Below is a listing; repeat exactly the lines from the one containing "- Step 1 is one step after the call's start" to the one containing "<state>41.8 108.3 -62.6", both included.

◆ ◆ ◆ ◆

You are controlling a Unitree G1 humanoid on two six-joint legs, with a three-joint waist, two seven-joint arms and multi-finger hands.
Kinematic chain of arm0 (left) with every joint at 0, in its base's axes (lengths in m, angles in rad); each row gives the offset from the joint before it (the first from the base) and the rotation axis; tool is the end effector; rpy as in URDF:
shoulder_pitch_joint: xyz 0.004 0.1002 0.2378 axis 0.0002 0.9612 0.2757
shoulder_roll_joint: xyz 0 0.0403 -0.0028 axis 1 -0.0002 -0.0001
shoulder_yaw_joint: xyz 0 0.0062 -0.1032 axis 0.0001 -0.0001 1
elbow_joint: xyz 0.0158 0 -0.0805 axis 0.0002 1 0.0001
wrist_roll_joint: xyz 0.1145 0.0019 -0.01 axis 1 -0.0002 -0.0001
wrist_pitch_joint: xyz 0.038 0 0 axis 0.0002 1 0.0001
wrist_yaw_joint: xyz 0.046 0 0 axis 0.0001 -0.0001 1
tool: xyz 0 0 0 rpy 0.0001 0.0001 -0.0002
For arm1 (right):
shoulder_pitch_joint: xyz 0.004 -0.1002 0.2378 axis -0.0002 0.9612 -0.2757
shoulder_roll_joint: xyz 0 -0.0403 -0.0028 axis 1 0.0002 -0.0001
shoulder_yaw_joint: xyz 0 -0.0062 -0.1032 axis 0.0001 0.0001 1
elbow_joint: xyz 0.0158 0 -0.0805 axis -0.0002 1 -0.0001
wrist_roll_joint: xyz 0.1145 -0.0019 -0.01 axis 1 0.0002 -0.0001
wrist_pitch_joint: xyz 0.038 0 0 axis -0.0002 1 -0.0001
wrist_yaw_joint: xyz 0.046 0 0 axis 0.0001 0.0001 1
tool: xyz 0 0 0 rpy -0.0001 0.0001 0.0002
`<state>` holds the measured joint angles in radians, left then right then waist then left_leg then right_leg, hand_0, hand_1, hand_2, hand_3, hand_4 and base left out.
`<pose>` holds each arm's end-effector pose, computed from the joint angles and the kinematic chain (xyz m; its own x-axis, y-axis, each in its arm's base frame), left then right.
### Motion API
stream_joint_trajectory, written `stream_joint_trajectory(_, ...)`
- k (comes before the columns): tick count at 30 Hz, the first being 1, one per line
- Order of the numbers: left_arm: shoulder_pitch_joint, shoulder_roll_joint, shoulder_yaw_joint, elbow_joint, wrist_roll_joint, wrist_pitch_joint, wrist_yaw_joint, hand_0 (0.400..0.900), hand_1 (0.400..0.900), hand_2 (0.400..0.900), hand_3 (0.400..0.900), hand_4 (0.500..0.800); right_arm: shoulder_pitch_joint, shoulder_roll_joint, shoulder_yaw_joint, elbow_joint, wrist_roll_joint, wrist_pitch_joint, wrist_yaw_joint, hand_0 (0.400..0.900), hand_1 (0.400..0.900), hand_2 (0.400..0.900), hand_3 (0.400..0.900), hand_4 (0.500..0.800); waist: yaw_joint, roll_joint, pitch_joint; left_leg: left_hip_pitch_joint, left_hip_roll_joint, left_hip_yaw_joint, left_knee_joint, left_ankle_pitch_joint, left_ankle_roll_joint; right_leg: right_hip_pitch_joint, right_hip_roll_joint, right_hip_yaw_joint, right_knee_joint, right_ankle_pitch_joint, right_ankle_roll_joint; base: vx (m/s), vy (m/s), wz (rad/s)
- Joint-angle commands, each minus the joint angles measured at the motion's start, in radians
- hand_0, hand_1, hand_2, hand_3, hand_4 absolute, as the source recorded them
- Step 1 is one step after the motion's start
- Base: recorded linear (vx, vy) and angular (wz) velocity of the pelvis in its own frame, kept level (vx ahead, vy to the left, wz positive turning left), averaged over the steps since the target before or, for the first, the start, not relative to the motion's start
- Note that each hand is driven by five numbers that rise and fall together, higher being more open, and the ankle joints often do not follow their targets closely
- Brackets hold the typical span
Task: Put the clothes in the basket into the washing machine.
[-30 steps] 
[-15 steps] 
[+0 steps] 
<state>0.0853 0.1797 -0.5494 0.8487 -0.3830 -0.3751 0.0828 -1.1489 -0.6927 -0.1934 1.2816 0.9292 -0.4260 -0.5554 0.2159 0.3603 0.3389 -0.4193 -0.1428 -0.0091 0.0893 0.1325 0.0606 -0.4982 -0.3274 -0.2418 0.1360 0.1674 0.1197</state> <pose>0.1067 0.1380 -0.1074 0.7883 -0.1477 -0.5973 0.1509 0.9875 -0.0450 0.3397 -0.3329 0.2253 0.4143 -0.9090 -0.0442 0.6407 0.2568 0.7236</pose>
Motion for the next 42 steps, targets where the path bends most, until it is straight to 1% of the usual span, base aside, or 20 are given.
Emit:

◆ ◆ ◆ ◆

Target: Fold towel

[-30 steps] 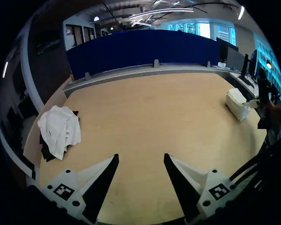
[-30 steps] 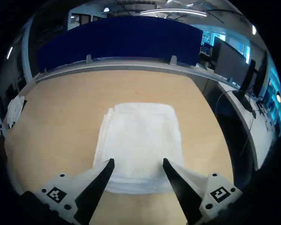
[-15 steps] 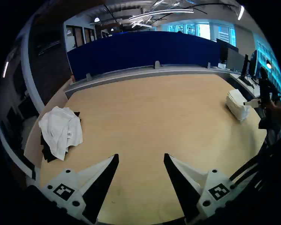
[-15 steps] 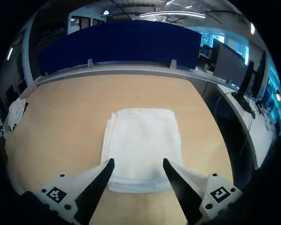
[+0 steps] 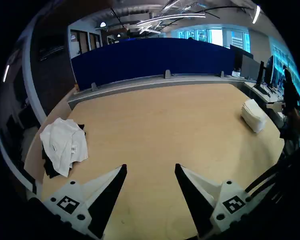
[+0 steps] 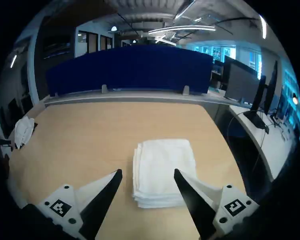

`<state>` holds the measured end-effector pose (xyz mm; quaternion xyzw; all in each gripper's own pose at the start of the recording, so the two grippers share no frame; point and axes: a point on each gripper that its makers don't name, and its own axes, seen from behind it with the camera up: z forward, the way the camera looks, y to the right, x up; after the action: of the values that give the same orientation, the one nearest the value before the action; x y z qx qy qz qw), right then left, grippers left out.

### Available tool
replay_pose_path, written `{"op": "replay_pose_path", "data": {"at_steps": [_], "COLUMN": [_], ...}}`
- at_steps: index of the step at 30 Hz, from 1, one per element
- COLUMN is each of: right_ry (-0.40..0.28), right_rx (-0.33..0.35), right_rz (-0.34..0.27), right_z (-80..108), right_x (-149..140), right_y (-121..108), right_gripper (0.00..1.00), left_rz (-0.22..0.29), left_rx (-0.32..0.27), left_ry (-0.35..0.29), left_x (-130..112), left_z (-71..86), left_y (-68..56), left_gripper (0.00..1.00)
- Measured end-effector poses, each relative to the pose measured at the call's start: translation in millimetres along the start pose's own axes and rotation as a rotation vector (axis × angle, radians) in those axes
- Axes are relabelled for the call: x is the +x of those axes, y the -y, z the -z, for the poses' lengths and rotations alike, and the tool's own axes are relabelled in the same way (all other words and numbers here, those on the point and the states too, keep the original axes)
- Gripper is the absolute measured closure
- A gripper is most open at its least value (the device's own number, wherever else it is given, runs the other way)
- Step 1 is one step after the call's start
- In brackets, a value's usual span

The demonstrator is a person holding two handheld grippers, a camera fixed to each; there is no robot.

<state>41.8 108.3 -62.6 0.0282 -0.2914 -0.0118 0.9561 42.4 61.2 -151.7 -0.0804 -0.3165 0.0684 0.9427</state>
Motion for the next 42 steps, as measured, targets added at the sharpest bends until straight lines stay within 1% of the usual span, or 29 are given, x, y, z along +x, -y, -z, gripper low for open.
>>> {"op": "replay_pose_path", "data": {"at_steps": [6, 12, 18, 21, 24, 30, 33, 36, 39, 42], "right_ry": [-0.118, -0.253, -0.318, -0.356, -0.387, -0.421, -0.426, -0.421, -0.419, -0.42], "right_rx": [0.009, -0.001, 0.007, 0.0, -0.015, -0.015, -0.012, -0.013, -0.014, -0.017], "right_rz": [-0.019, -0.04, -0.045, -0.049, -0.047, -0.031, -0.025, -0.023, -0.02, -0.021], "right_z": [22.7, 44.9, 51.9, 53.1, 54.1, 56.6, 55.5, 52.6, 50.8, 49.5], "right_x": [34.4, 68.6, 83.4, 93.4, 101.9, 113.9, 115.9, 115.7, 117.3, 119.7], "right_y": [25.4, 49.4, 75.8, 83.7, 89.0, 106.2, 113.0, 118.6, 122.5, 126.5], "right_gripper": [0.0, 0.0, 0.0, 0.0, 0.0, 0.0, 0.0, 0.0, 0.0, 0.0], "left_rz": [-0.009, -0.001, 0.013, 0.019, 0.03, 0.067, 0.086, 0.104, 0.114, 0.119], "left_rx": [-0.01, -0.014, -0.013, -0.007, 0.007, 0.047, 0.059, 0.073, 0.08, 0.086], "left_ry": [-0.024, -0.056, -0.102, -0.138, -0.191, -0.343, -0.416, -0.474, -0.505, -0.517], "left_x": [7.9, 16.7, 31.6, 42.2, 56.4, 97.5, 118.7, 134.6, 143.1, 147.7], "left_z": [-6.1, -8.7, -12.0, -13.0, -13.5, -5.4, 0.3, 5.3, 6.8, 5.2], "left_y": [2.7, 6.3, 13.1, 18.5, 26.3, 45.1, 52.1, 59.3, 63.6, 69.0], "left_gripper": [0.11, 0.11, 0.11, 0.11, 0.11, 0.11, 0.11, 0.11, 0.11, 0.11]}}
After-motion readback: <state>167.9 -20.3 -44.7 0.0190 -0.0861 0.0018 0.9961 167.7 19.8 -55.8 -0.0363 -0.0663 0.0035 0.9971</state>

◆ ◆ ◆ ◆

• **RESPONSE**:
- Step 1 is one step after the call's start
- In brackets, a value's usual span

The demonstrator is a person holding two handheld grippers, a camera fixed to each; there is no robot.

<state>41.8 108.3 -62.6 0.0282 -0.2914 -0.0118 0.9561 42.4 61.2 -151.7 -0.0804 -0.3165 0.0684 0.9427</state>

The response has been given in full.